I think I'm having a mid-life
crisis. The good news is…if I'm truly
at the middle of my life, I'm going to live
to be 84. The bad news is…my husband is
having a mid-life crisis too.
Personally, I've been moping around the house
for weeks questioning everything and unable
to make a decision about anything.
"Honey, do you want chicken or beef for
dinner?"
"Should I wear the red shirt or the blue
shirt?"
"Should I blink every five seconds or every
ten?"
And, since my husband is in a similar state,
there's a lot of blank staring going on and
not much talking. Fortunately, our two children
jolt us back to life every few minutes with
their antics. I liken it to the shock paddles
used to revive a patient when their heart stops.

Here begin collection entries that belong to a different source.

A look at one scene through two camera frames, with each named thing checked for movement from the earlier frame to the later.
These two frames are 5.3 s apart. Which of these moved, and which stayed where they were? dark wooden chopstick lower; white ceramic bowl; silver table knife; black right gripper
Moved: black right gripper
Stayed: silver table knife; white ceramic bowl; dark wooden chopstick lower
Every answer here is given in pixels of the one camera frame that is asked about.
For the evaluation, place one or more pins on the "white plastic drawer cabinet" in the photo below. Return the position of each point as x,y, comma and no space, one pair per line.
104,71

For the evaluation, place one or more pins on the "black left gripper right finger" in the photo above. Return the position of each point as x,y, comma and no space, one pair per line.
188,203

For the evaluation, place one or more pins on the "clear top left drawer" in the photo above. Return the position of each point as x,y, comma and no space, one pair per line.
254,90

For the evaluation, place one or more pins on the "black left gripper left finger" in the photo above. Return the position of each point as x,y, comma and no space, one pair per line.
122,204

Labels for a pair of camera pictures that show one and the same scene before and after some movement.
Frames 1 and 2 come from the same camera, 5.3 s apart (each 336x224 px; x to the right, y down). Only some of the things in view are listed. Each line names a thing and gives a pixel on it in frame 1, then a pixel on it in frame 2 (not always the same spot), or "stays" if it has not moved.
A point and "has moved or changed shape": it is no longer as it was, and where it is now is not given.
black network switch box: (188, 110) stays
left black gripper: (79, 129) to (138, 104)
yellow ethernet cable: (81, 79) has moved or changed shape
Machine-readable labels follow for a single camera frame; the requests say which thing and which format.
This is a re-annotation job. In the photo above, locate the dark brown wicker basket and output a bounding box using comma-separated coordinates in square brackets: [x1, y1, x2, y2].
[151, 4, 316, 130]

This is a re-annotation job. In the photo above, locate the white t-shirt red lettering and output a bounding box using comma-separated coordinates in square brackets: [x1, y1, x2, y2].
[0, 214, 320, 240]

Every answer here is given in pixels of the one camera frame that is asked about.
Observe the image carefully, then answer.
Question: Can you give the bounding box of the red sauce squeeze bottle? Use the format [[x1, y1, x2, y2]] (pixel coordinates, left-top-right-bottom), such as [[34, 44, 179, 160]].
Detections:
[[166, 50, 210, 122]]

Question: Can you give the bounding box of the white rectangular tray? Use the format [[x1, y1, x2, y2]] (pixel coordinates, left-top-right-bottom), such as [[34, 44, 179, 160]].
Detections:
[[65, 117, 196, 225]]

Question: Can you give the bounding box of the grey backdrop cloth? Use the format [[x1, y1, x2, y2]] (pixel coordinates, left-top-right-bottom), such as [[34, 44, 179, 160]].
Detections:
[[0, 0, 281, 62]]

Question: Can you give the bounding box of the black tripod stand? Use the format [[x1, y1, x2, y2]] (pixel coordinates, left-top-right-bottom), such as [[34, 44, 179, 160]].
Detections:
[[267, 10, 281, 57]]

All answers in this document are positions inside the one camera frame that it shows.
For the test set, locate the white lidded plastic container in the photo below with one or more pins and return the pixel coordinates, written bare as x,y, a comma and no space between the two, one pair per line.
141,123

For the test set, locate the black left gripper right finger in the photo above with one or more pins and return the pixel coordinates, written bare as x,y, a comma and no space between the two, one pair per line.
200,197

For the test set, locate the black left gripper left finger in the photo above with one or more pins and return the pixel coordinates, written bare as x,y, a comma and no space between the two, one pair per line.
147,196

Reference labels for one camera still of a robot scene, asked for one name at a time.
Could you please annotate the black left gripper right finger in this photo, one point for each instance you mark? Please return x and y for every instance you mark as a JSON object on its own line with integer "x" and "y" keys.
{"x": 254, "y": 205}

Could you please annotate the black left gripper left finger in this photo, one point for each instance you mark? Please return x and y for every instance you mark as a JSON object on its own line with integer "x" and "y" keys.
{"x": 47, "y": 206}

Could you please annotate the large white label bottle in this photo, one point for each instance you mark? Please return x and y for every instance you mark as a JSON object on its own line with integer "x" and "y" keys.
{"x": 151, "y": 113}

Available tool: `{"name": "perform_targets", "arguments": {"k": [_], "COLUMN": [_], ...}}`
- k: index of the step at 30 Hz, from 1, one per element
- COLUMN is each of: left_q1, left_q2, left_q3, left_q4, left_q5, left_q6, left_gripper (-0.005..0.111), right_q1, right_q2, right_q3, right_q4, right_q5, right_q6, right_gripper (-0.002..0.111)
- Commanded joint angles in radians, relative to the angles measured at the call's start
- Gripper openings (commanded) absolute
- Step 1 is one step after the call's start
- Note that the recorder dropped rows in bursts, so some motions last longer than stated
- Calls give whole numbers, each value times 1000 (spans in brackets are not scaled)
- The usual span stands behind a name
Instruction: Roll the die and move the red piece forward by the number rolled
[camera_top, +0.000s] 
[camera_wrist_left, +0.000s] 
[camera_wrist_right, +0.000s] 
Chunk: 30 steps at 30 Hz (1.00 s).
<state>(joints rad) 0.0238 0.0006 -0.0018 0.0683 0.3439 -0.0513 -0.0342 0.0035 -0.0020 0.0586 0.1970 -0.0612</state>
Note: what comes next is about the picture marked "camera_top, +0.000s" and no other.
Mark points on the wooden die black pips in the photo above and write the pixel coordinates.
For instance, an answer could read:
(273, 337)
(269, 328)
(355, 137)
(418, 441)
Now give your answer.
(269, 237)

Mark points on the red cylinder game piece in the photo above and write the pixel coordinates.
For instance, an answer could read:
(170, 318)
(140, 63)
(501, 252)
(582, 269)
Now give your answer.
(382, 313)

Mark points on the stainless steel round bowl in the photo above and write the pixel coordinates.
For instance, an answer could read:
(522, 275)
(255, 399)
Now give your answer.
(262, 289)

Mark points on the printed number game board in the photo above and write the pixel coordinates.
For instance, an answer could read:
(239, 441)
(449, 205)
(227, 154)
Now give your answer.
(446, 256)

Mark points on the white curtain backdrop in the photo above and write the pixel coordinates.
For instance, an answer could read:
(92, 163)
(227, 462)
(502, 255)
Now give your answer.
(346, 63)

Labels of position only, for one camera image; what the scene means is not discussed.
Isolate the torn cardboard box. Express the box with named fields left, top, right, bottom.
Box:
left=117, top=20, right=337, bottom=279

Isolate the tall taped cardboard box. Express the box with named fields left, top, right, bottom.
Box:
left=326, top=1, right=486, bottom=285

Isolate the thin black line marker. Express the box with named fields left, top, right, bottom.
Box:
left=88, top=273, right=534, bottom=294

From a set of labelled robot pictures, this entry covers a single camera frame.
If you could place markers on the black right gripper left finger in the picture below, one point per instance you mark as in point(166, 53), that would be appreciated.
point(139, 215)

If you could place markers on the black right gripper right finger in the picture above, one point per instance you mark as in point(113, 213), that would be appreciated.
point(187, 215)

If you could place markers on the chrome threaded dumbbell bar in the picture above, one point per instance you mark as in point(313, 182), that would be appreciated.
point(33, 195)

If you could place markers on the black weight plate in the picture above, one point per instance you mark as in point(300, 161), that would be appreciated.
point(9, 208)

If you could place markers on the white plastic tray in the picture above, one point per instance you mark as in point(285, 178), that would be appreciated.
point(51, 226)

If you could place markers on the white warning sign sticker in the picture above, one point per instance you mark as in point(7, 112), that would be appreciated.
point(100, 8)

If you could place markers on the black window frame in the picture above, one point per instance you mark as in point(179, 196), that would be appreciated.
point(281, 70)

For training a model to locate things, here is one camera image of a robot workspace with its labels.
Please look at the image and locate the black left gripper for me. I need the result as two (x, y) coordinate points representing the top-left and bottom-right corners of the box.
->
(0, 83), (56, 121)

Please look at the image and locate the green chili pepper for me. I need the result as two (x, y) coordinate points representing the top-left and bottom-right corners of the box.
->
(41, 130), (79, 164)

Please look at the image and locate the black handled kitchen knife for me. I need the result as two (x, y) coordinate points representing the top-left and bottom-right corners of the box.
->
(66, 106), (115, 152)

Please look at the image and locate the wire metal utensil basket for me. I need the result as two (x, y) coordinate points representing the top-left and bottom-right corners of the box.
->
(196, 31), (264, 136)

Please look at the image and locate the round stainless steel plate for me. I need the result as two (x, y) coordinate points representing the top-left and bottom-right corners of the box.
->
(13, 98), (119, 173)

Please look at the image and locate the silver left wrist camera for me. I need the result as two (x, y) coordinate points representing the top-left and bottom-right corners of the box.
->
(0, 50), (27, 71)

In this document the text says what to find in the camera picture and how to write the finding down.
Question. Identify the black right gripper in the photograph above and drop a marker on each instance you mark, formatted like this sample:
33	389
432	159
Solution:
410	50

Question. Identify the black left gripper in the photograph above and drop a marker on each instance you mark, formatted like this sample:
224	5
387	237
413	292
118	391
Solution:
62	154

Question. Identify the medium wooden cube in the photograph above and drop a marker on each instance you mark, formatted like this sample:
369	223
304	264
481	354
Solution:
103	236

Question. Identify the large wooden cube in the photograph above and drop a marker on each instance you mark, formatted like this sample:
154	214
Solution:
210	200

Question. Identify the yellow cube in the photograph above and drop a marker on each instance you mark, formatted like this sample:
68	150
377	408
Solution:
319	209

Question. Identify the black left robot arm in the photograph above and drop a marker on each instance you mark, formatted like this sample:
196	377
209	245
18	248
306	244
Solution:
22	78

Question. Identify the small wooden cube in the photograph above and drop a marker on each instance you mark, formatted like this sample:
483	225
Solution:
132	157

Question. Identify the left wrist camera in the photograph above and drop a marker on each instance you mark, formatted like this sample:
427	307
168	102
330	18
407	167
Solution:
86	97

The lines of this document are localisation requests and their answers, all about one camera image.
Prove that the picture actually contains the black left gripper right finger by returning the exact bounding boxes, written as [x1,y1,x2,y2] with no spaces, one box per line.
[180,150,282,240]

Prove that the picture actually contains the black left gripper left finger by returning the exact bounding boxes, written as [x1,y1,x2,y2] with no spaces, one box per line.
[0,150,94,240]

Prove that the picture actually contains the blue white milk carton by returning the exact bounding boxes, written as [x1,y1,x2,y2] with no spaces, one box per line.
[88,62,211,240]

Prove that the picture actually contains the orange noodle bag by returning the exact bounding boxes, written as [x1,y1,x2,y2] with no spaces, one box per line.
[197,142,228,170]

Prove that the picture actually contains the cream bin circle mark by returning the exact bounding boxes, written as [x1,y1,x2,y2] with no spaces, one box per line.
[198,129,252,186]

I just wish my kids would yell, "CLEAR"
before they jolted us back to life. A couple
of times they almost caused a heart attack!
The day I realized my husband was looking the
way I felt, I confronted him about it.
"Honey, do you think you're having a mid-life
crisis," I asked not knowing if I really
wanted the answer.
"Yeah, I think I might be," was his
subdued reply.
After checking the driveway for a convertible
and his shirt collars for a foreign shade of
lipstick, I decided not to panic and just muttered,
"Yeah, me too."
He admitted he was a little frustrated lately
and I admitted I just felt "lost."
Then we talked about what changes we could make
to get out of our proverbial "funk."
Fortunately, none of these included a change
o' spouse.
But first we wanted to see if we were definitely
having a mid-life crisis or if it was just something
like SAD (Seasonal Affective Disorder) or a
fleeting case of the blues.
According to Wikipedia, the online encyclopedia,
a mid-life crisis is…
"An emotional state of doubt and anxiety
in which a person becomes uncomfortable with
the realization that life is halfway over. It
commonly involves reflection on what the individual
has done with his or her life up to that point,
often with feelings that not enough was accomplished.
The individuals experiencing such may feel boredom
with their lives, jobs, or their partners, and
may feel a strong desire to make changes in
these areas. The condition is also called the
beginning of individuation, a process of self-actualization
that continues on to death. The condition is
most common ranging from the ages of 35-50,
and affects men and women differently. Mid life
crises last about 3-10 years in men and 2-5
years in women, but length may vary in some
people."
The definition sounded pretty accurate to how
we were feeling, but the last sentence was a
little disconcerting.
"Did that just say it could last 3-10 years?"
my husband nervously questioned.
"Yeah, but it also says the length of the
crisis 'may vary.'"
"I hope so, 'cuz I don't have time for
no stinkin' mid-life crisis."
I took this as a good sign. I mean, rationally
we both know we are truly blessed and that there
is so much to live for, but for some reason
we were just "stuck."
Then I thought of something my soon-to-be 80-year
old father said to me recently. "You know
what? You better snap out of it, because life
is not a dress rehearsal." And, although
I've heard that expression before, this time
it really hit home.
So today is the day I take my life back. I haven't
written this column in weeks because of my glum
mood and I decided it was time to get off my
butt and "just do it." I mean, humor
is the best medicine for anything that ails
you, right?
And my husband, well, I'm happy to report that
he seems to be emerging from his blue mood as
well. Yesterday he dusted off his twenty-year
old Rollerblades and played roller hockey in
the driveway with our boys. He looked renewed,
refreshed, and quite frankly, pretty darn handsome
to his wife of 15 years.
So, you know what mid-life crisis? We've got
no stinkin' time for you. Game over!